The advent of cancer immunotherapy (CIT) and its success in treating primary and metastatic cancer may offer substantially improved outcomes for patients. Despite recent advancements, many malignancies remain resistant to CIT, among which are brain metastases, a particularly virulent disease with no apparent cure. The immunologically unique niche of the brain has prompted compelling new questions in immuno-oncology such as the effects of tissue-specific differences in immune response, heterogeneity between primary tumors and distant metastases, and the role of spatiotemporal dynamics in shaping an effective anti-tumor immune response. Current methods to examine the immunobiology of metastases in the brain are constrained by tissue processing methods that limit spatial data collection, omit dynamic information, and cannot recapitulate the heterogeneity of the tumor microenvironment. In the current review, we describe how high-resolution, live imaging tools, particularly intravital microscopy (IVM), are instrumental in answering these questions. IVM of pre-clinical cancer models enables short- and long-term observations of critical immunobiology and metastatic growth phenomena to potentially generate revolutionary insights into the spatiotemporal dynamics of brain metastasis, interactions of CIT with immune elements therein, and influence of chemo- and radiotherapy. We describe the utility of IVM to study brain metastasis in mice by tracking the migration and growth of fluorescently-labeled cells, including cancer cells and immune subsets, while monitoring the physical environment within optical windows using imaging dyes and other signal generation mechanisms to illuminate angiogenesis, hypoxia, and/or CIT drug expression within the metastatic niche. Our review summarizes the current knowledge regarding brain metastases and the immune milieu, presents the current status of CIT and its prospects in targeting brain metastases to circumvent therapeutic resistance, and proposes avenues to utilize IVM to study CIT drug delivery and therapeutic efficacy in preclinical models that will ultimately facilitate novel drug discovery and innovative combination therapies.

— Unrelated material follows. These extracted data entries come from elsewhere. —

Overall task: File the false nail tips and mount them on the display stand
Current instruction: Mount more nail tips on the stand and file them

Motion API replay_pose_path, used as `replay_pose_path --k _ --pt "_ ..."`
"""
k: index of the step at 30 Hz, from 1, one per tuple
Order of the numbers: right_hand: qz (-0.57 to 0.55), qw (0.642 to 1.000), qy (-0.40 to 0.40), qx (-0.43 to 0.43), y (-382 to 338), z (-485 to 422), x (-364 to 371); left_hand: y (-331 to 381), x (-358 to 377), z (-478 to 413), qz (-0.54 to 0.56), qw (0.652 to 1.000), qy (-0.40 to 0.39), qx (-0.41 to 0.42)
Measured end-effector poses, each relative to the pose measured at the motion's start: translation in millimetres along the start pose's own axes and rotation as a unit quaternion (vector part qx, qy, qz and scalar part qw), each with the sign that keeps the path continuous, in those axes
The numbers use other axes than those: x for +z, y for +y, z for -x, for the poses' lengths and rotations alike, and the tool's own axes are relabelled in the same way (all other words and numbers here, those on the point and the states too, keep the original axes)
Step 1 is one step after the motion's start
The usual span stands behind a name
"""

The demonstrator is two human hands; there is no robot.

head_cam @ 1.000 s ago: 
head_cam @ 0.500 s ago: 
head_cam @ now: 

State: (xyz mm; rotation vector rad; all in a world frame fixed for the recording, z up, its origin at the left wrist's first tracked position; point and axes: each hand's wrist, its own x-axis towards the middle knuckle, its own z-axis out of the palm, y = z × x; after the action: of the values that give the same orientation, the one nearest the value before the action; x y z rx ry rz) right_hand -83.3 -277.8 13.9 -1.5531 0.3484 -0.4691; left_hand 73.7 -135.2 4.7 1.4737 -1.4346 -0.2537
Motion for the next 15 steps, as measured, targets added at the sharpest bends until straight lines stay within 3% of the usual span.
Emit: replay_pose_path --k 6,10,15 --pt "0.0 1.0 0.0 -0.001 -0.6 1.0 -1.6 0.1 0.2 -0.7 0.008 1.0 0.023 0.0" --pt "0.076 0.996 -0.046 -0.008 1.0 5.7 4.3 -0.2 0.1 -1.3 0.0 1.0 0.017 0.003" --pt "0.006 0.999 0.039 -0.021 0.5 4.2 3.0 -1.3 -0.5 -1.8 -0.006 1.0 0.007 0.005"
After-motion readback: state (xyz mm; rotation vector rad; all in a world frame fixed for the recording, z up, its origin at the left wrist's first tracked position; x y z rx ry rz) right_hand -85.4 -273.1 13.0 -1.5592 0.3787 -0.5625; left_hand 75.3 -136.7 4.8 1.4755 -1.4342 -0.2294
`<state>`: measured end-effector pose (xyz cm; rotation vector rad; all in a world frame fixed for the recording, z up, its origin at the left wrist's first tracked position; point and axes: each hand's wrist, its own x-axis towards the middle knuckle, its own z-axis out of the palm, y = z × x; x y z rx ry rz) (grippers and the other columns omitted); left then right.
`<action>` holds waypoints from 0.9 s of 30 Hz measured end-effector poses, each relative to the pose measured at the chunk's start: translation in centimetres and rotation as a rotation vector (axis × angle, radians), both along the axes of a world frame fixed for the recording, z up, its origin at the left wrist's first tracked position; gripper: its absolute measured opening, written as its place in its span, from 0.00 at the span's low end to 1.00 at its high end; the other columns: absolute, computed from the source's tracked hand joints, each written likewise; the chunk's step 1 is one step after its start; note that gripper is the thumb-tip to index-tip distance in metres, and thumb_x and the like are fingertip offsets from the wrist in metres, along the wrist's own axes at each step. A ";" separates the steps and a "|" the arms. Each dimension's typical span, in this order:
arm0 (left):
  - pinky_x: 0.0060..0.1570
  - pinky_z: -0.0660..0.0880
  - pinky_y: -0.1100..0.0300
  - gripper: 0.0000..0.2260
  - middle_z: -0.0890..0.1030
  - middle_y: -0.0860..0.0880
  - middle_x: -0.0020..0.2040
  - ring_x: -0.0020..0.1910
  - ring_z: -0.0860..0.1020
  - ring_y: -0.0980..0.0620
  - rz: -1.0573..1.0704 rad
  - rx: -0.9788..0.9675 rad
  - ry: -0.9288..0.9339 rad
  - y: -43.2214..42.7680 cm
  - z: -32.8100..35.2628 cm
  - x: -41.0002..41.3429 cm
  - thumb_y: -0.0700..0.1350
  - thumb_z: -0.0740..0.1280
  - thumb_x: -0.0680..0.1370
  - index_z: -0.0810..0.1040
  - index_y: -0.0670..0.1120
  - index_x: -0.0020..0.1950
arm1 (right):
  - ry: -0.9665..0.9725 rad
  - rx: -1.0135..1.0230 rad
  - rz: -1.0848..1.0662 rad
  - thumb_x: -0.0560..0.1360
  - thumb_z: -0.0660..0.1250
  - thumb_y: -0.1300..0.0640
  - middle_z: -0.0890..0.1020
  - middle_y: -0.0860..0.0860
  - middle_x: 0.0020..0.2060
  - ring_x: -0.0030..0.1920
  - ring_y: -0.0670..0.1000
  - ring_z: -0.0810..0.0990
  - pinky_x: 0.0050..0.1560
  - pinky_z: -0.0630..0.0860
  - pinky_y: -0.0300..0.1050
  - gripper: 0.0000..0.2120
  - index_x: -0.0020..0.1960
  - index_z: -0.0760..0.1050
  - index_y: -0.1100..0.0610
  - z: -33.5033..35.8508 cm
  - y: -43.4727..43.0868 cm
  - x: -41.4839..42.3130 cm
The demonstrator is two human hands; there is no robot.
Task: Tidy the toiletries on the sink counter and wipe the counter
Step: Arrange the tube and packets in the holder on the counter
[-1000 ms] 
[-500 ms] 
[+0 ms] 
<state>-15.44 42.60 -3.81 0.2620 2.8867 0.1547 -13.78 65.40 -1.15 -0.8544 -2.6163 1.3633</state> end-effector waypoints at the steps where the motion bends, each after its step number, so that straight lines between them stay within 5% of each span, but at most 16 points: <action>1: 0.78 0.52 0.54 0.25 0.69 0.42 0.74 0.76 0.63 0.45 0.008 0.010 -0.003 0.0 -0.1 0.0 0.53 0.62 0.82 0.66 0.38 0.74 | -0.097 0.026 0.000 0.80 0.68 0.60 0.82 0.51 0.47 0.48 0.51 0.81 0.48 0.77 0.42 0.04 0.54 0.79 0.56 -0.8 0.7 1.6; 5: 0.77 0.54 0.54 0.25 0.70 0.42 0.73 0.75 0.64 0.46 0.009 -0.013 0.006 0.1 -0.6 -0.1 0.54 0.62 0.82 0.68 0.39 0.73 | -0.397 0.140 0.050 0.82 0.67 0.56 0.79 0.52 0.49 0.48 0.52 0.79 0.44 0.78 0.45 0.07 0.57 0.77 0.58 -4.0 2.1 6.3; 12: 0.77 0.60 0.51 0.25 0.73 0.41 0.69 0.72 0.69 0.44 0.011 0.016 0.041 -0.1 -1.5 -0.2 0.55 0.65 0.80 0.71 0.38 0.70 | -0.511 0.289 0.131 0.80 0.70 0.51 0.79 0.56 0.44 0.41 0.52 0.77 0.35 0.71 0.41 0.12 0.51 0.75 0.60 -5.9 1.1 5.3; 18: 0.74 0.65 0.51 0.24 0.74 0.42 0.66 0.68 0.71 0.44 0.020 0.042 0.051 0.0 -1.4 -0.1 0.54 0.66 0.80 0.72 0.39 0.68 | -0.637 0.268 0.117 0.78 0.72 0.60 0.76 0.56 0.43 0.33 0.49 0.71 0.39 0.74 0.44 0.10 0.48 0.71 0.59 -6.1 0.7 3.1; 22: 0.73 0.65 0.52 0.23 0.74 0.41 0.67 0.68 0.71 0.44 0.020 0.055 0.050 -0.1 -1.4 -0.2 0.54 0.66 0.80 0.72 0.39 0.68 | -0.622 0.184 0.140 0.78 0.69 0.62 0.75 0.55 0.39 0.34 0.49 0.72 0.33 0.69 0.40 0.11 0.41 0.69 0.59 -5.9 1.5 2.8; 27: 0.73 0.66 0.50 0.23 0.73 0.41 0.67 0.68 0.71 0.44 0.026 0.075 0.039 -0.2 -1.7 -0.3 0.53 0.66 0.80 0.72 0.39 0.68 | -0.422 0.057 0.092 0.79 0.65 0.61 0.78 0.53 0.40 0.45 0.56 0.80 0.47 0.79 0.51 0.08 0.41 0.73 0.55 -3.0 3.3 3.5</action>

癌症免疫疗法（CIT）的出现及其在治疗原发性和转移性癌症方面的成功可能会为患者带来显着改善的结果。尽管有最新进展，但许多恶性肿瘤仍对CIT具有抵抗力，其中包括脑转移瘤，这是一种特别致命的疾病，没有明显的治愈方法。大脑的免疫学独特地位已经在免疫肿瘤学中引发了新的疑问，例如免疫应答中组织特异性差异的影响，原发肿瘤和远处转移之间的异质性以及时空动力学在形成有效抗肿瘤中的作用。免疫反应。目前检查脑转移瘤免疫生物学的方法受到组织处理方法的限制，这些方法限制了空间数据的收集，省略了动态信息，并且无法概括肿瘤微环境的异质性。在当前的审查中，我们描述高分辨率的实时成像工具，尤其是活体显微镜（IVM），在回答这些问题方面的工具。临床前癌症模型的IVM可以对关键的免疫生物学和转移性生长现象进行短期和长期观察，从而潜在地产生关于脑转移的时空动态，CIT与其中免疫元件的相互作用以及化学和放射疗法影响的革命性见解。 。我们描述了IVM通过跟踪荧光标记的细胞（包括癌细胞和免疫亚群）的迁移和生长来研究小鼠脑转移的效用，同时使用成像染料和其他信号生成机制监控光学窗口内的物理环境，以阐明转移性利基中的血管生成，缺氧和/或CIT药物表达。我们的综述总结了有关脑转移和免疫环境的当前知识，介绍了CIT的现状及其在靶向脑转移以规避治疗耐药性方面的前景，并提出了利用IVM在临床前模型中研究CIT药物递送和治疗效果的途径，最终将促进新颖的药物发现和创新的联合疗法。